- [Exercise instructions] Extract all lines from the data beneath that include the word "light".

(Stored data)

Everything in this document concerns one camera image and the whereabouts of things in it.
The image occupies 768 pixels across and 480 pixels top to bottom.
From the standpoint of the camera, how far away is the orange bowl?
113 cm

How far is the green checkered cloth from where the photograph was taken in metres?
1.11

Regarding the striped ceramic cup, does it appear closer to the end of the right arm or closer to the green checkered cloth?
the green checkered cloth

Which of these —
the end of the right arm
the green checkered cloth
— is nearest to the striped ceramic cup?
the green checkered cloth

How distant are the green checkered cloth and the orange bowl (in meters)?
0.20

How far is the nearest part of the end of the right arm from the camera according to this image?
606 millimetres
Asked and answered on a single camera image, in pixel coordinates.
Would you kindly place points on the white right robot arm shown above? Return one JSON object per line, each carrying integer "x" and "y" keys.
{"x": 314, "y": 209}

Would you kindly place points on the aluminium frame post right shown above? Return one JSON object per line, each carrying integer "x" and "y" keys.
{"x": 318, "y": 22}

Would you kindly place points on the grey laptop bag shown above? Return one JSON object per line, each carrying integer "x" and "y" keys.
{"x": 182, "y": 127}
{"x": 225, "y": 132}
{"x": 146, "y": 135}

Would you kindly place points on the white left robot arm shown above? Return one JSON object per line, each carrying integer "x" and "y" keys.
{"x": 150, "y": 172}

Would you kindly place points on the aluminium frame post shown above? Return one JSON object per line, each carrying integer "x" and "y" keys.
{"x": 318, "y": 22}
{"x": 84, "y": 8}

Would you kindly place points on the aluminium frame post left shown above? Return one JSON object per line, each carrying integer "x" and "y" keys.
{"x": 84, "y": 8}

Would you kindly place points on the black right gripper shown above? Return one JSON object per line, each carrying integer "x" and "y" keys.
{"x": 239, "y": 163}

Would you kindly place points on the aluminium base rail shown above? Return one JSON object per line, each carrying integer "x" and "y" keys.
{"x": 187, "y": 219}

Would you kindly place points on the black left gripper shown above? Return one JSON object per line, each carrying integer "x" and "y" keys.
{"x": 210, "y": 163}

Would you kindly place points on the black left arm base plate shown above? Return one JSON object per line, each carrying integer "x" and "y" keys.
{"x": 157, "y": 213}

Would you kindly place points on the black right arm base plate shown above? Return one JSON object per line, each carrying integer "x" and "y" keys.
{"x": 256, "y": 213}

* * *

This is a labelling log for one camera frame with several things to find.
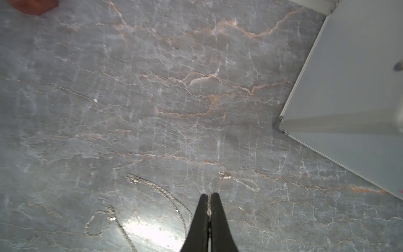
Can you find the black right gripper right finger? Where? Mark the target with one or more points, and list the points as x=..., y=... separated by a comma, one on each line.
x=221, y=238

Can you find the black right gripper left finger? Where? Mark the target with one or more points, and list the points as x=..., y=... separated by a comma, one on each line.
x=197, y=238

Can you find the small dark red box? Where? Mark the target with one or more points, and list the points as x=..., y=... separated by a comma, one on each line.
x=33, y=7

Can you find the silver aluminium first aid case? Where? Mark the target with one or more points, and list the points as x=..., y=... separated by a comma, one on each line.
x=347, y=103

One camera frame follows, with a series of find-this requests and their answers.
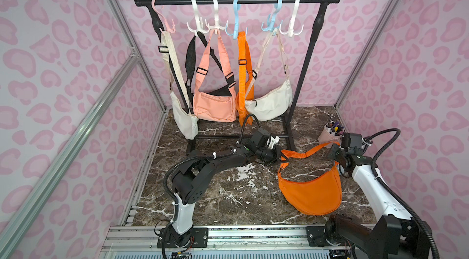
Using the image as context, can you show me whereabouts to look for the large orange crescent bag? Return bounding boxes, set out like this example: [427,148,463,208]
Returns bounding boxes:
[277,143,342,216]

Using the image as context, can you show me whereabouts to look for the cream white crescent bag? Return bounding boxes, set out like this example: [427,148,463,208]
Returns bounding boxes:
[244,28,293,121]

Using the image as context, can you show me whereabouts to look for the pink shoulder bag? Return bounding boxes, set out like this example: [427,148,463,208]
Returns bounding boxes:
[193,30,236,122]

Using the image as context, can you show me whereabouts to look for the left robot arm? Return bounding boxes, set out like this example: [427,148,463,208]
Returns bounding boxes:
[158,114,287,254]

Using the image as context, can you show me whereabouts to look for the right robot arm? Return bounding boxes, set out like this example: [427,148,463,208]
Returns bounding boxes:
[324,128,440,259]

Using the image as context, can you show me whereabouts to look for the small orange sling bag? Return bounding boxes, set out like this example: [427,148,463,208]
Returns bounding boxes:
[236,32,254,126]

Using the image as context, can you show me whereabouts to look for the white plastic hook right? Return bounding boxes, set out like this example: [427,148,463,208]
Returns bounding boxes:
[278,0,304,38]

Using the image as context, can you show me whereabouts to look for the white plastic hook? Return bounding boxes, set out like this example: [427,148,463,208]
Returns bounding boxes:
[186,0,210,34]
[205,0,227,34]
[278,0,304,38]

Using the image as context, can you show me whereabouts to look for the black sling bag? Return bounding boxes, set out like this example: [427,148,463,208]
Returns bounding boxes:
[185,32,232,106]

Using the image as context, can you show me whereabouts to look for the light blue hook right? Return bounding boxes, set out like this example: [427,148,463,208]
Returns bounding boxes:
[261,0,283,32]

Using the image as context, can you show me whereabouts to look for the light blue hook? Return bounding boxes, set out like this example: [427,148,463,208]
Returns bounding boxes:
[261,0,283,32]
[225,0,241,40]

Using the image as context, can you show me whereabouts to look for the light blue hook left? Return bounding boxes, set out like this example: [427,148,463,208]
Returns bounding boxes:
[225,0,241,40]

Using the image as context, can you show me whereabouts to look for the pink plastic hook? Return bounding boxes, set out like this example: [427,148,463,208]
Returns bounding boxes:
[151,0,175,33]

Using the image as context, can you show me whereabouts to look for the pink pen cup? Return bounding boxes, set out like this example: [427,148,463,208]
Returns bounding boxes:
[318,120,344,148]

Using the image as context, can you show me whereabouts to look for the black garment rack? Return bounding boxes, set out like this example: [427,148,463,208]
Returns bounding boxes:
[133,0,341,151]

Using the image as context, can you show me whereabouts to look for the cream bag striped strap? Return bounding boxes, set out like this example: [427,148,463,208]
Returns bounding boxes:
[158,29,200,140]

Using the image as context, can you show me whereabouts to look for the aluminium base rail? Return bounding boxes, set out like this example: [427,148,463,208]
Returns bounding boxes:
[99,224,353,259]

- [Completed task]
Using the image as context, can you show me whereabouts to look for the light blue hook right? Return bounding boxes, set out like this example: [427,148,463,208]
Using the image as context, can you show me whereabouts to look for the light blue hook? Return bounding boxes, set out like this example: [427,148,463,208]
Using the image as context, can you show me whereabouts to look for the light blue hook left? Return bounding boxes, set out like this example: [427,148,463,208]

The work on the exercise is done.